IT’S COLD AND RAINY, but the Tea Party pictures are coming in via cellphone already. Here are a couple.

From Atlanta, where a reported 300-400 showed up, a flag with protest babes:

From Chicago:

More Chicago pictures here. Plus this summary: “The Chicago Tea Party was an unqualified success. I’m not an expert at judging crowd sizes, but there could’ve been as many as 500 to 1000 people there. In cold weather, in the middle of February, without paid organizers like the left has.”

Plus Bill Rickords emails from Wichita, Kansas: “About 3-400 folks showed up in 25 degree weather. Don’t know what these things would be in Spring weather. But we had a pig show up anyway.” I thought they were all in D.C.!

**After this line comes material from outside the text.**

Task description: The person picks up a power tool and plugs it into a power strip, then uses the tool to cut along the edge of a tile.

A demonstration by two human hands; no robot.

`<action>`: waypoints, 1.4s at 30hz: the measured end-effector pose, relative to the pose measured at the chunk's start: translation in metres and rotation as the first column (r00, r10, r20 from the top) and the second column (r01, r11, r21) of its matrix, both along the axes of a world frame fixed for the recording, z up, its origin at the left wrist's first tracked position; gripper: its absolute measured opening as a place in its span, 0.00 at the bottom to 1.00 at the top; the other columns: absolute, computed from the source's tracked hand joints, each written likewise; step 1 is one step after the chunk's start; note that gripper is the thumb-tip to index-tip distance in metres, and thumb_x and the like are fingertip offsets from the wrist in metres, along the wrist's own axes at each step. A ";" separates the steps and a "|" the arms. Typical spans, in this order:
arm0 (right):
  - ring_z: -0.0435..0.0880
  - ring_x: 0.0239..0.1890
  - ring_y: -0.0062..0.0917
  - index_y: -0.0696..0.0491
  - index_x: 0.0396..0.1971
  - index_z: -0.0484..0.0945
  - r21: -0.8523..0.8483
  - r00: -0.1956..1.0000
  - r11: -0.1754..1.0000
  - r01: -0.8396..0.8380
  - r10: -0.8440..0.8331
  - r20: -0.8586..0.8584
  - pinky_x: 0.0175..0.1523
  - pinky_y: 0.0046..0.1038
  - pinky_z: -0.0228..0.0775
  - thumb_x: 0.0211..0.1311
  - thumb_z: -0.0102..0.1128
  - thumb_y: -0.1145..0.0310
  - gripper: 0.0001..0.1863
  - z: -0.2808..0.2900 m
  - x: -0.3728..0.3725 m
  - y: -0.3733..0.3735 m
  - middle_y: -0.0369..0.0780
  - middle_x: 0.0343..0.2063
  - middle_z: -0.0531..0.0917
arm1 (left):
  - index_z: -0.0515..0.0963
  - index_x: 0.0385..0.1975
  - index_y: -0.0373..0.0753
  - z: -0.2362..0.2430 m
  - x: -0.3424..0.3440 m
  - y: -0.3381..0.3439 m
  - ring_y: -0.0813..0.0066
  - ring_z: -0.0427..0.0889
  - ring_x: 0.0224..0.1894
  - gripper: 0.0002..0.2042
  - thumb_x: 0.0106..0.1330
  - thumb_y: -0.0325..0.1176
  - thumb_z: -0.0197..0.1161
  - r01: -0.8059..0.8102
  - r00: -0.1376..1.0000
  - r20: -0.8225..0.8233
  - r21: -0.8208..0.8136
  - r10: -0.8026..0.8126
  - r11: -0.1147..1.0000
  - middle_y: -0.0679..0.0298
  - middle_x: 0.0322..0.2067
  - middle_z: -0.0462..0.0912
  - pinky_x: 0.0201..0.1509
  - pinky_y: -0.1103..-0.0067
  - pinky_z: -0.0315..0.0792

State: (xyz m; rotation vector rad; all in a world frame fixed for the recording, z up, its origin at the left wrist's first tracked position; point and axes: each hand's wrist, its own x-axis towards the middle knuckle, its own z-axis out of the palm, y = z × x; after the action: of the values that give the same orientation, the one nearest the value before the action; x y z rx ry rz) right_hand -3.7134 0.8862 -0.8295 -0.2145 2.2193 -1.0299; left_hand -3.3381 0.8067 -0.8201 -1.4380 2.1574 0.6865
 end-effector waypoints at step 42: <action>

And Bradley Ems emails from St. Louis: “I don’t know if you’ve gotten any pictures from St. Louis (I’m too swamped at work to have attended), but KMOX just reported that the tea party here was expected to draw a small group of 50…over 1,000 showed up. There is something brwing in the
heartland.”

And Joe Fairbanks emails from Oklahoma City: “I’ll be sending you pictures from the ‘Tea Party’ in Oklahoma City soon. I wanted to let you know that we had an amazing turnout of 400 people. This is amazing for multiple reasons, but mostly because this rally was organized in less than 48 hours and it took place at 11 am and the temperature was below freezing with the wind blowing quite strongly. Simply put: people are mad as hell. Obama and Congress won’t be able to ignore this anger much longer if they hope to survive 2010 or 2012. I can also tell you the crowd did take a lot of pride in the fact that our Senators, Tom Coburn and Jim Inhofe, are two of the leaders against all this irresponsible spending. I’ll get those pictures to you as soon as I get them back.”

Plus, at Gay Patriot, pics from Los Angeles.

UPDATE: Reader Trish Elam sends this news report on Atlanta from WXIA TV. I’m in the car and don’t have a good enough connection to play it, but I’m passing it along FYI.

Plus, reader Michael Bassham reports from the Nashville event: “Weather was cold and drizzly. Attendance, in my estimation, was about 300.” Plus, a pic:

And a reader who requests anonymity writes from Tulsa: “Surely someone will send you a better pic than this one, but wanted to make sure you had at least something from Tulsa’s event, where I’d say about 200 or so turned out on a very cold day.”

And, via email, some thoughts from human-rights blogger Robert Mayer:

I just want to offer you and the tea party protesters some words of encouragement. As someone who has studied (and blogged) protest as an act of democratic revolution and people power in the post-Soviet area, I know a lot about the dynamics of mass civil society unrest, government transition, etc…

What we are seeing now is truly huge POTENTIAL for massive civil unrest against the American government gone lunatic with spending. Realistically, 400-1000 people at a protest, even at a dozen protests across the country, will do nothing to change the minds of our idiot leaders.

However, it creates the POTENTIAL that each protest could have a million. The Orange Revolution in Ukraine did not start out with two million people camping in tents in downtown Kiev. It started with only a few hundred diehard activists.

Conservatives and libertarians have never had a strong activist base, but this appears to be the time to start. They need to capture today’s momentum and hold bigger and bigger protests every week. Use technology to organize and move and grow the movement. Compared to other countries, the United States is huge. Don’t aim for a massive march on D.C. (at least, until you have a few million going). Focus the protests locally, on state policians and state capitols.

In any case, this is simply an email of encouragement to you guys. You just have to stay determined and keep people focused and believing. You’d be surprised. Within a month you could go from 500 to 50,000.

Well, it’s broken a thousand already, reportedly, and in not much more than a week.

Meanwhile, Ed Driscoll has the photo and quote of the day, so far.